The new finding from Sharma’s lab is the first one to show that the metabolic enzyme activity of ADA2 can play a role in regulating vascular inflammation. “Loss of ADA2 drives metabolic dysregulation which in turn drives immune dysregulation and inflammation, so what we ended up identifying was new immuno-metabolic axis,” says Sharma.
At last ADA2’s role in disease made sense.
A new path for improving human health
Sharma says that a better understanding of ADA2 and purine nucleoside metabolism may open the door to new therapies for treating DADA2 and other types of multi-organ systemic inflammation.

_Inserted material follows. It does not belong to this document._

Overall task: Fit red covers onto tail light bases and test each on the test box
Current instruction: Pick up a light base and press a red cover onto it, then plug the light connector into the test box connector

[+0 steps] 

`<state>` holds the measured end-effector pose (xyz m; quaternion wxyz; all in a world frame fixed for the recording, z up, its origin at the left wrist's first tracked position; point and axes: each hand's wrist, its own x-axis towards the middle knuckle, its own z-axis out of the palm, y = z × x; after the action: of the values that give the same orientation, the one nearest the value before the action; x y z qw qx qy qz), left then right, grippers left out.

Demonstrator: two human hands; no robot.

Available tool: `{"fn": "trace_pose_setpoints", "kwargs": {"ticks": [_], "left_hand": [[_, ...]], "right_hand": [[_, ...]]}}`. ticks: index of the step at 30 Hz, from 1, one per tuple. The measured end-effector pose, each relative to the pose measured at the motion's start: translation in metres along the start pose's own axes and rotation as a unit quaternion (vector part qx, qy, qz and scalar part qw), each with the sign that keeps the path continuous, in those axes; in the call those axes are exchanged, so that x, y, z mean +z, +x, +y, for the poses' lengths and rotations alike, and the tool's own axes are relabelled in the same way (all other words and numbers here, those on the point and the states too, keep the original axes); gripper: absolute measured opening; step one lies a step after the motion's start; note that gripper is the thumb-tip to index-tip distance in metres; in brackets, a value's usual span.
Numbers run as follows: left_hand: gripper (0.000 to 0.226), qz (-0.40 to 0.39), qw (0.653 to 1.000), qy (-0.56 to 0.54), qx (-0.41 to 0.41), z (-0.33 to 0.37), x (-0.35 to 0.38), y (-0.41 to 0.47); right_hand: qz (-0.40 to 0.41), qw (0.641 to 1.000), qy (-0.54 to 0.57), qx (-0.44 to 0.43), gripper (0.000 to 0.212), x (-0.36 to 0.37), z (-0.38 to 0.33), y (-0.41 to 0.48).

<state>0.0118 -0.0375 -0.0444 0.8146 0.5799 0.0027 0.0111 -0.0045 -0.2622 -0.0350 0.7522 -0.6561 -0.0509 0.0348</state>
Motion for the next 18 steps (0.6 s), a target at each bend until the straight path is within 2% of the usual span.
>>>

She believes that targeting the roots of these diseases will likely require a gene therapy approach or bone marrow transplants to reconstitute ADA2 in patients who cannot make the enzyme themselves.
“I think our study suggests the simplest treatment must be pursued to correct the metabolic dysregulation—we must reconstitute this particular enzyme activity in patients, ultimately,” Sharma says.
Going forward, Sharma plans to further study ADA2 function in human cells and develop in vivo models of ADA2 deficiency. She also sees a link between ADA2 research and COVID-19 studies.
Sharma’s lab is currently studying how the novel coronavirus may infect stromal endothelial cells and other cells involved in stimulating the body’s innate immune response. They are hoping to shed light on how the viral pathogenesis is linked to vascular complications and the recently described Multisystem Inflammatory Syndrome in Children (MIS-C), which has similarities to Kawasaki disease and DADA2. By tracking ADA2 activity and purine nucleoside levels in the blood of COVID-19 patients, Sharma’s lab may be able to see if the virus really is targeting the vascular system.
“We’re studying COVID patients now to see if ADA2 activity or purine nucleosides change,” says Sharma.